Bologna- Venerdì sera al parco della Montagnola, sono le 21,30, a cavallo del coprifuoco che scatta alle 22, proprio come a cavallo del cancello chiuso si vede qualche ritardatario intento ad uscire. Cinque persone in tutto, intorno le gradinate, piazza VIII agosto, i muretti e le vicinanze: quasi deserto. Uniche presenze: l’operatore della macchina ottovolante che lava la piazza del mercato e che si muove come un ragno, attorniato dai rider gialli e arancioni che, con le loro rapide traiettorie, sembrano intessergli una ragnatela tutta intorno. Puntiamo verso la zona universitaria, via delle Moline, davvero poche anime a passeggio, tra lo slalom dei rider. Forse un effetto Cenerentola delle 22, dove più del fascino della scarpetta di cristallo possono i 400 euro di sanzione, immaginiamo. L’odore penetrante di masala e spezie indiane è la presenza più possente della via, fino a quando la stessa aria viene strappata da un vocio crescente e dalle casse a palla. 

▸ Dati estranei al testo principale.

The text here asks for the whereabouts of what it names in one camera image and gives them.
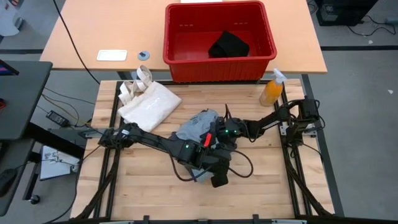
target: light wood desk
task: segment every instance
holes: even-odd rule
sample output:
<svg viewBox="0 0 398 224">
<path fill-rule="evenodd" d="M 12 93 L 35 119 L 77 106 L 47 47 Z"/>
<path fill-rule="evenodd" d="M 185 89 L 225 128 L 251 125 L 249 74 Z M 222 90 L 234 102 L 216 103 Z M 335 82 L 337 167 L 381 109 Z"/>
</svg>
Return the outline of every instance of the light wood desk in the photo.
<svg viewBox="0 0 398 224">
<path fill-rule="evenodd" d="M 326 73 L 306 0 L 261 0 L 277 48 L 277 56 L 267 71 L 285 73 Z M 165 8 L 180 0 L 67 0 L 62 15 L 76 47 L 90 70 L 131 71 L 140 65 L 168 70 L 162 58 Z M 99 62 L 99 50 L 127 50 L 123 62 Z M 140 61 L 139 52 L 150 58 Z M 68 34 L 58 19 L 45 46 L 41 61 L 53 63 L 55 70 L 83 70 Z"/>
<path fill-rule="evenodd" d="M 168 87 L 183 101 L 153 131 L 154 134 L 166 138 L 203 109 L 213 109 L 224 115 L 225 103 L 233 117 L 242 119 L 257 120 L 274 110 L 273 107 L 262 107 L 258 102 L 264 85 Z M 101 82 L 92 121 L 95 128 L 109 126 L 115 88 L 116 81 Z M 288 100 L 303 98 L 300 80 L 288 80 L 286 92 Z M 98 139 L 88 141 L 85 153 L 88 154 L 96 148 L 97 142 Z M 305 137 L 305 143 L 317 148 L 315 138 Z M 250 219 L 252 214 L 259 214 L 260 218 L 294 217 L 277 127 L 267 130 L 255 143 L 239 138 L 237 144 L 238 150 L 252 160 L 254 175 L 242 179 L 228 173 L 229 184 L 216 189 L 209 182 L 198 184 L 178 180 L 166 153 L 133 144 L 121 153 L 112 220 L 142 220 L 144 215 L 150 215 L 151 220 Z M 305 146 L 299 150 L 308 188 L 333 213 L 319 155 Z M 71 217 L 78 215 L 96 192 L 103 155 L 104 149 L 100 148 L 84 161 Z M 237 172 L 247 174 L 247 160 L 239 154 L 233 154 L 232 157 L 231 167 Z M 188 177 L 183 166 L 177 164 L 177 170 L 180 175 Z M 107 196 L 105 193 L 100 216 L 104 216 Z M 303 212 L 301 194 L 298 194 L 298 200 L 300 211 Z"/>
</svg>

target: red plastic crate
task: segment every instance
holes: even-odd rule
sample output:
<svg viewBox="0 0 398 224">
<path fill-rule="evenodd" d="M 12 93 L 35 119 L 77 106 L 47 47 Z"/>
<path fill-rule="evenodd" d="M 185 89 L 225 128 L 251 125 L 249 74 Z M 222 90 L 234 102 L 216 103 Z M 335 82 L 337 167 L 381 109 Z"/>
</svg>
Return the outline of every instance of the red plastic crate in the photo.
<svg viewBox="0 0 398 224">
<path fill-rule="evenodd" d="M 209 57 L 209 48 L 224 30 L 249 44 L 247 57 Z M 166 8 L 163 60 L 175 82 L 258 80 L 276 54 L 262 2 L 170 4 Z"/>
</svg>

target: black cloth
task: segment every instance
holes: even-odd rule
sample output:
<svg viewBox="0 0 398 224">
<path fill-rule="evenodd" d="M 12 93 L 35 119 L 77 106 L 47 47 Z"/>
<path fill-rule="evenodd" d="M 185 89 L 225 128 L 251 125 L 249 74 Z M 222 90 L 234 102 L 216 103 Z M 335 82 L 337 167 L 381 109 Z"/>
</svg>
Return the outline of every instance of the black cloth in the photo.
<svg viewBox="0 0 398 224">
<path fill-rule="evenodd" d="M 249 45 L 234 34 L 224 31 L 208 53 L 211 58 L 247 57 Z"/>
</svg>

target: computer monitor
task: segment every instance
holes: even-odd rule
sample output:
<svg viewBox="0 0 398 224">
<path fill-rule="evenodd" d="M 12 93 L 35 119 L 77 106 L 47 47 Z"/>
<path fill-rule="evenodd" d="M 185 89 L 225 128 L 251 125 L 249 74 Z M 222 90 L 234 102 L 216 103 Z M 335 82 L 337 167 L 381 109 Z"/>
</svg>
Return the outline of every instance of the computer monitor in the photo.
<svg viewBox="0 0 398 224">
<path fill-rule="evenodd" d="M 12 68 L 9 64 L 0 60 L 0 76 L 18 74 L 19 72 L 15 68 Z"/>
</svg>

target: spray bottle
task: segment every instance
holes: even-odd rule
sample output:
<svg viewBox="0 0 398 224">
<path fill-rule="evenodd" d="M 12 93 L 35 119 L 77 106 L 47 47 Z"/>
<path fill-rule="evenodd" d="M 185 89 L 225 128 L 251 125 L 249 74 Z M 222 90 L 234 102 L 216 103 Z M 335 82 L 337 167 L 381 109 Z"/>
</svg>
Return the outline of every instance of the spray bottle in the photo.
<svg viewBox="0 0 398 224">
<path fill-rule="evenodd" d="M 283 82 L 286 77 L 278 69 L 274 68 L 275 80 L 270 81 L 260 96 L 260 104 L 262 106 L 272 106 L 282 94 Z"/>
</svg>

Armata Brancaleone, più che movida

Angolo via Belle Arti, una massa di persone, oltre un centinaio. Dobbiamo passare, i più sono senza mascherina, ma ciò che più ci impedisce è la vicinanza, resa assiepamento dalla fregola di certuni e dalle teste di capelli, a cofana, anni Settanta. Nel varco che ci apriamo tra i cassonetti già stracolmi di cartoni della pizza e bottiglie di vetro, arriva una bicicletta Graziella con il cestino su cui alloggia uno strano modello di zaino a borsello. Il proprietario ci offre le birre, un perfetto nuovo professionista, il bibitaro supplente del “dopo le 18”. Proseguiamo e ci sentiamo in qualche modo rassicurati, a destra, sul muretto, ritroviamo la popolazione stanziale di piazza Verdi, momentaneamente eradicata dalla piazza (anche questo è il potere del covid). Superata la barriera umana di via Belle Arti, raggiungiamo piazza Scaravilli transennata e deserta. Poi, su per via Zamboni, è come se andassimo a una piccola festa a Cuba: tamburi e bongo a riceverci. Un’altra cinquantina di festaioli, si canta e si balla, guancia a guancia, tutti naturalmente “smascherati”. Per via Petroni transitano due auto dei Carabinieri, speditamente, quando già ci stava frullando nella mente il pensiero: non si vedono Forze dell’Ordine. Allunghiamo il giro, dalla zona universitaria a quella più chiccosa. Pochi, pochi passanti. Biciclette e cani. Fino a via Rizzoli, dove alloggiano quattro barboni di cui due circondati da due monolocali itineranti, sporte, Coca-Cola, cuscini e coperte, quasi a comporre un condominio mai visto nella centralissima via, sembrano voler rispettare il coprifuoco a modo loro: due dormono già e gli altri due dirimpettai si parlano, prima di darsi la buonanotte. Uno comincia a canticchiare, quando nel cuore della città deserta, c’è solo l’autobus 11 (Ponticella). Si alza un fruscio dal portico di via Rizzoli, semiammobiliato con gli oggetti di sedicesima mano, angolo piazza Re Enzo: un cambio di scena, un coup de theatre. Sfilano oltre una dozzina di auto di Polizia e Carabinieri (ritroviamo le due che erano passate da via Petroni), compresi due furgoni con le squadre in assetto da ordine pubblico, veloci e ordinate allo stesso tempo, lampeggianti accesi. Una bella scia di blu. 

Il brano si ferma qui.